■ WORK TO BE COMPLETED ■
Copy out exactly the stretch of the listing below that begins at the line containing "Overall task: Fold" and ends at the line containing "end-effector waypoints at", and copy nothing outside it.

■ DATASET RECORDS ■
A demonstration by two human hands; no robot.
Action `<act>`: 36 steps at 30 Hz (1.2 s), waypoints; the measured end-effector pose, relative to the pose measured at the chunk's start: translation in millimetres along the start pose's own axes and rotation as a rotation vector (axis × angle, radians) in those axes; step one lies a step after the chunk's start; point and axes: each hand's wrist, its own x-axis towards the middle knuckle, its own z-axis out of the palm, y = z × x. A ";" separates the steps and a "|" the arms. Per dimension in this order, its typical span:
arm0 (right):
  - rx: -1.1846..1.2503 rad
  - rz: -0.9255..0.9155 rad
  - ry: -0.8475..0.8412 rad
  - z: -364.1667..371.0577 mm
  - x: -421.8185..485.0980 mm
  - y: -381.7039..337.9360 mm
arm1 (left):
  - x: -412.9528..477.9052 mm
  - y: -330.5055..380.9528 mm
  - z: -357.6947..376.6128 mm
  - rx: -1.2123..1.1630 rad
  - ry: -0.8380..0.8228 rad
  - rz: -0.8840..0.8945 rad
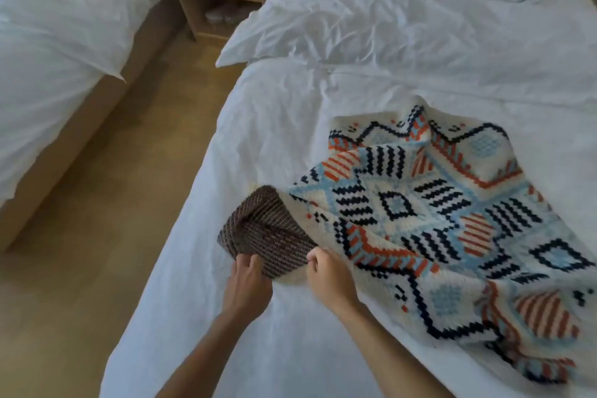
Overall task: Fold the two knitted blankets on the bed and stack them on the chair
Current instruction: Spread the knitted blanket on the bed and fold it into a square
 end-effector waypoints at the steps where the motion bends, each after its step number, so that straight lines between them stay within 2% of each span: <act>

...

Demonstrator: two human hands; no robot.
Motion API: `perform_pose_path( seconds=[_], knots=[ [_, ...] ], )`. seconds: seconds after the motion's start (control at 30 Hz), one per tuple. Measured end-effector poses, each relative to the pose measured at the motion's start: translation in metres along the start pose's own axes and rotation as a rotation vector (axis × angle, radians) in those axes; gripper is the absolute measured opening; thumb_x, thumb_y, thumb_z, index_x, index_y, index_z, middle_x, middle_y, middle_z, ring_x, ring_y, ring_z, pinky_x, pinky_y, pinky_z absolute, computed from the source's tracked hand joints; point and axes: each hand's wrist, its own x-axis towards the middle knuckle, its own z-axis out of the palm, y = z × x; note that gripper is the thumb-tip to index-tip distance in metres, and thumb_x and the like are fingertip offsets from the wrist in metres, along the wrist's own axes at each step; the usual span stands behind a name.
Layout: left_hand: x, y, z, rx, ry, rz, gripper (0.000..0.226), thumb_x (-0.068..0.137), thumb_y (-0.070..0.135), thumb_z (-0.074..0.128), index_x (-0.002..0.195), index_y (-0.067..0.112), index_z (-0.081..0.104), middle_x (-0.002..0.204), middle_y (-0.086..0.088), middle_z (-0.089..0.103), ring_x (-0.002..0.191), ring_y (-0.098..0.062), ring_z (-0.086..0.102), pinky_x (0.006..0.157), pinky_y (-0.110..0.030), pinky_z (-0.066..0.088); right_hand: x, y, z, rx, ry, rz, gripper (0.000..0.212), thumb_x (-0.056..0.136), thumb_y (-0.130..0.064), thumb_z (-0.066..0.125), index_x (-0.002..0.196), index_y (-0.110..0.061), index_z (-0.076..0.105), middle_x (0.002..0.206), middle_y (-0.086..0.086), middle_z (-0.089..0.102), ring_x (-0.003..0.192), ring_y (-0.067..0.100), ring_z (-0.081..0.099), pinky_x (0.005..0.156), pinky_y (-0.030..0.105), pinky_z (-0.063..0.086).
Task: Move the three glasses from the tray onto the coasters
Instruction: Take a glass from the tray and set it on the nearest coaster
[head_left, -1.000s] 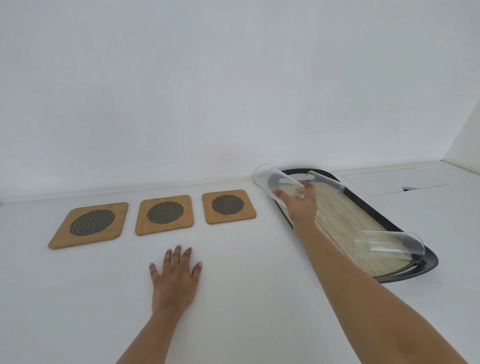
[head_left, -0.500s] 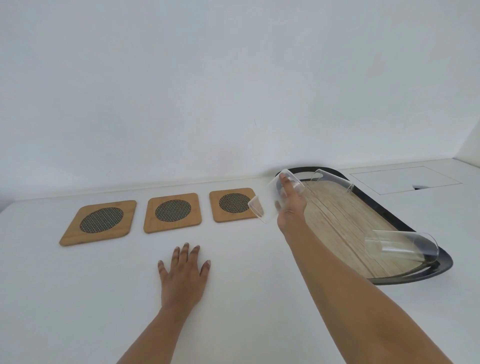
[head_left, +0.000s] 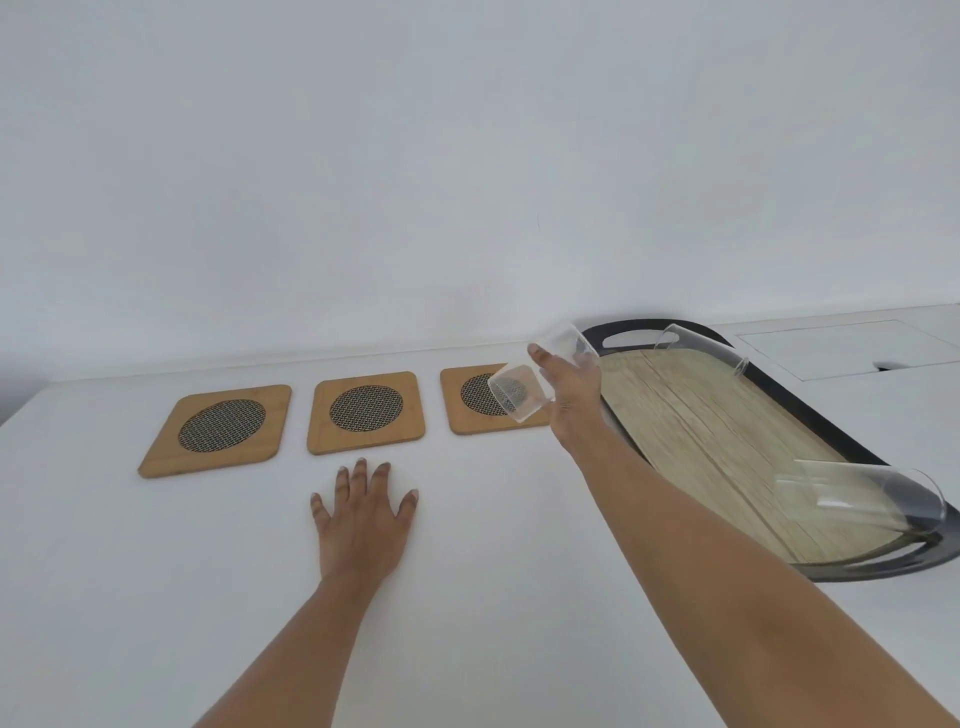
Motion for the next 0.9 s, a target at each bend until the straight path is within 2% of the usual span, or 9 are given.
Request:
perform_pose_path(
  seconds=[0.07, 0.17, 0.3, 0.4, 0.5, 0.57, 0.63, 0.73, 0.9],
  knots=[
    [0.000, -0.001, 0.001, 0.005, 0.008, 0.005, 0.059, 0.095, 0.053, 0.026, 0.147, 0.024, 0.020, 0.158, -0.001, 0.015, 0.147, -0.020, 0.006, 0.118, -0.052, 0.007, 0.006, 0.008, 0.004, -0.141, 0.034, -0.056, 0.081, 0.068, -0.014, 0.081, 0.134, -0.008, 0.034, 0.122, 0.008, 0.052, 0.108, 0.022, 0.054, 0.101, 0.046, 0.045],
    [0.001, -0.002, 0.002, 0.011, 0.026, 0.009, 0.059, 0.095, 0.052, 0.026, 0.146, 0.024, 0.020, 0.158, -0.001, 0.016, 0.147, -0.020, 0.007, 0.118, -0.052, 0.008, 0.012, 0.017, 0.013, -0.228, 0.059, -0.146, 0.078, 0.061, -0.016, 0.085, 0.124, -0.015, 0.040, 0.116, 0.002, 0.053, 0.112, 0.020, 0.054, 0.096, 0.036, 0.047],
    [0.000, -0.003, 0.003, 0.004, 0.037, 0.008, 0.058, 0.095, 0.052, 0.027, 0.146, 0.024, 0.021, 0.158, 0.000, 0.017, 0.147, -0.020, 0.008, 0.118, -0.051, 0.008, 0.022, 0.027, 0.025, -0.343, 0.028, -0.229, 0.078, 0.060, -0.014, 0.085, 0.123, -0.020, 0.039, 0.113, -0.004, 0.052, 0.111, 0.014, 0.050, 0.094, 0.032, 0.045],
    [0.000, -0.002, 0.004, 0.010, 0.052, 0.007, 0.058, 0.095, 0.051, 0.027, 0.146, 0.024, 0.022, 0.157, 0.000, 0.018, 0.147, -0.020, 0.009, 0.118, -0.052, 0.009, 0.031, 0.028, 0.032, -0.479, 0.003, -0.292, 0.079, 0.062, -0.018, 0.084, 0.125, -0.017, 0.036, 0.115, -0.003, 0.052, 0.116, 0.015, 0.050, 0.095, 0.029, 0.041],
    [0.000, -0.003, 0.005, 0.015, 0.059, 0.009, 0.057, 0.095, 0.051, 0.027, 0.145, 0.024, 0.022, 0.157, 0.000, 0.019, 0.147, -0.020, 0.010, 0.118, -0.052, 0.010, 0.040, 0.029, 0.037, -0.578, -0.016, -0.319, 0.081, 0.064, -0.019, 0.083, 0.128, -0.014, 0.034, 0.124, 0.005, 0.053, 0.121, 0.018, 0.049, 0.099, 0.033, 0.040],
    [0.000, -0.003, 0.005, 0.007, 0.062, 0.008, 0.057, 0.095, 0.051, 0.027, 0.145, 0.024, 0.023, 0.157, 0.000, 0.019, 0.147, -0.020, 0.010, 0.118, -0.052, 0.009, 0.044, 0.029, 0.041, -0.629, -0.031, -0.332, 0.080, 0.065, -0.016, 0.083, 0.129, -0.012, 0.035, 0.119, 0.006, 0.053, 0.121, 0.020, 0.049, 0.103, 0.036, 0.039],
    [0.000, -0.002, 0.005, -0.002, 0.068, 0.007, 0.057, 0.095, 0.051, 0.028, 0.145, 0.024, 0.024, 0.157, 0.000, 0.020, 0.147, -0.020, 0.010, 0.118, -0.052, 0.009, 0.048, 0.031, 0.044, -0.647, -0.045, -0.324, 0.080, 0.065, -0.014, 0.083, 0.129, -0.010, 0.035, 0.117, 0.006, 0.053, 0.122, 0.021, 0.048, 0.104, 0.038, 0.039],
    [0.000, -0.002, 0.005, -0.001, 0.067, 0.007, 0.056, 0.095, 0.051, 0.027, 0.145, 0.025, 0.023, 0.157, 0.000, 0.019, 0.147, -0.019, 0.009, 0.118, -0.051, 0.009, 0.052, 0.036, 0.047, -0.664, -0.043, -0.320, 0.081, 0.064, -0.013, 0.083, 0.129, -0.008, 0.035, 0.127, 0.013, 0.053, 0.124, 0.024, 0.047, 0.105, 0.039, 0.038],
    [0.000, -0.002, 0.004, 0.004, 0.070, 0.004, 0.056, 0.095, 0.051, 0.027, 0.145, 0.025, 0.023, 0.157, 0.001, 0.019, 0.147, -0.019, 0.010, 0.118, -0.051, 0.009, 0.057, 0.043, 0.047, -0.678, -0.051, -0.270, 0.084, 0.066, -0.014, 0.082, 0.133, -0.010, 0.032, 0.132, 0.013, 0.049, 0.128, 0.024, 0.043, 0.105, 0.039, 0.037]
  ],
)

■ TASK RESULT ■
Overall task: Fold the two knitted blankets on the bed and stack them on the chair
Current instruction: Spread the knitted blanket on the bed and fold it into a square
 end-effector waypoints at the steps where the motion bends, each after its step number, so that straight lines between them stay within 2% of each span: <act>

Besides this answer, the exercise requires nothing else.